There was no ferry that particular day, as some expatriate explained breathlessly to my father, ‘…because it’s having its bottom scraped’. The owner of the bar, another expat (and evidently a close friend of the first one), overheard as he wafted past at that moment and said ‘Oh, the lucky thing’.

The stuff one remembers half a century later...

Fifty pounds wasn’t a small sum in Spain in 1968, but even so, it only took you through to about February.

The solution was to head off down to Gibraltar and take out a wad of pounds from the local Lloyds bank. Walk back into Spain looking nonchalant and look for a sign that said Change, Exchange, Wechsel.

Franco had inadvertently put a stop to that by closing the Gibraltarian border with Spain, to the inconvenience of the people living on both sides of the frontier, and the smaller hindrance to those Brits who were living here (as extranjeros, there was no EU to worry about). We needed our cash. So, we would take the ferry to Tangier, have a drink in the rather odd bar mentioned above, then cross to Gibraltar and zip once again into the Lloyds bank. An elderly Indian would then take our cash and have the pesetas, less his bite, delivered to a bar in Estepona.

Many years on, my computer, while not suffering unduly from barnacles, was certainly slowing down, and so it duly went to the local dealer to have its bottom scraped.

And here we are with a new hard drive. I’m trying to find the old stuff which is in there somewhere, plus work around some new programs, and try and remember my long list of Internet ‘favourites’. Let me know if you can’t open this (well, if you can’t, of course you won’t have read this essay). 

The four grandchildren and their mom had arrived from America – about the first flight into Madrid – and were settled in at my Mojácar daughter’s place. I had dropped off the PC and then gone to spend a few days with the family to eat macaroni cheese and visit water parks and other uncomfortable venues. Granddaddy stuff.

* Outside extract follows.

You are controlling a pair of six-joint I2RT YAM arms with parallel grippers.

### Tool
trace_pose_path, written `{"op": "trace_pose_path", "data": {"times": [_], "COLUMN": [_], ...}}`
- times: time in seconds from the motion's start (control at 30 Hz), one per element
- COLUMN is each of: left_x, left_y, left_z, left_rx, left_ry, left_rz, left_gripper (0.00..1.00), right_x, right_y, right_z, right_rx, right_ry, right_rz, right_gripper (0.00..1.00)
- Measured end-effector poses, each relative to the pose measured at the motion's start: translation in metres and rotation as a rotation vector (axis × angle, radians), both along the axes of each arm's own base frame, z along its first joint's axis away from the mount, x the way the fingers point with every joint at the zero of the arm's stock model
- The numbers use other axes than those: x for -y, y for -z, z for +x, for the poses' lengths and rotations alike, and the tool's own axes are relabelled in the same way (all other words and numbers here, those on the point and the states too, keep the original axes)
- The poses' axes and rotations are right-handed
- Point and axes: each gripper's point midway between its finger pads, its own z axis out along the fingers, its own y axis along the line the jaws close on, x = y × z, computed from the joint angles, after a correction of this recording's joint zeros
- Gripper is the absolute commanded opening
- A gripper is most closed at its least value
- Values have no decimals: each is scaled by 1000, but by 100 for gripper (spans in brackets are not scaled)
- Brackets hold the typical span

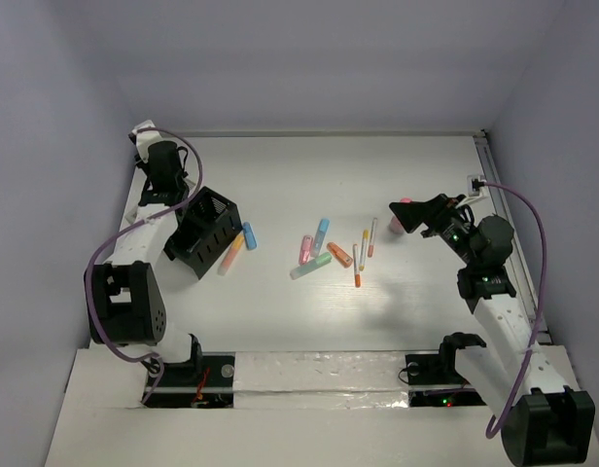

I learned these days that while I am evidently somewhat confused about computers, the last twenty years of tech has generally passed me by. In the rent-a-car, one of the kids had some truly ghastly music on their mobile phone, which, by the miracles of invention, wirelessly connected itself to the car’s entertainment system and allowed us all to share the joys of the latest rap music which goes mumble mumble mumble BEEP. The BEEP being an expletive and the only word that I understood. As it were.

So much for the Top Cuarenta.

My daughter showed me another thing which my protected life had previously missed. She could turn her TV from bad Spanish TV channels to cable, to Netflix, to games, to Internet. She could write on a handy keyboard and have it show up on the gigantic TV on the wall in front of the sofa.

And here’s me back home and crouched over my elderly albeit newly repaired computer in my little den looking to find the pound sign. 

And maybe a photograph of some barnacles.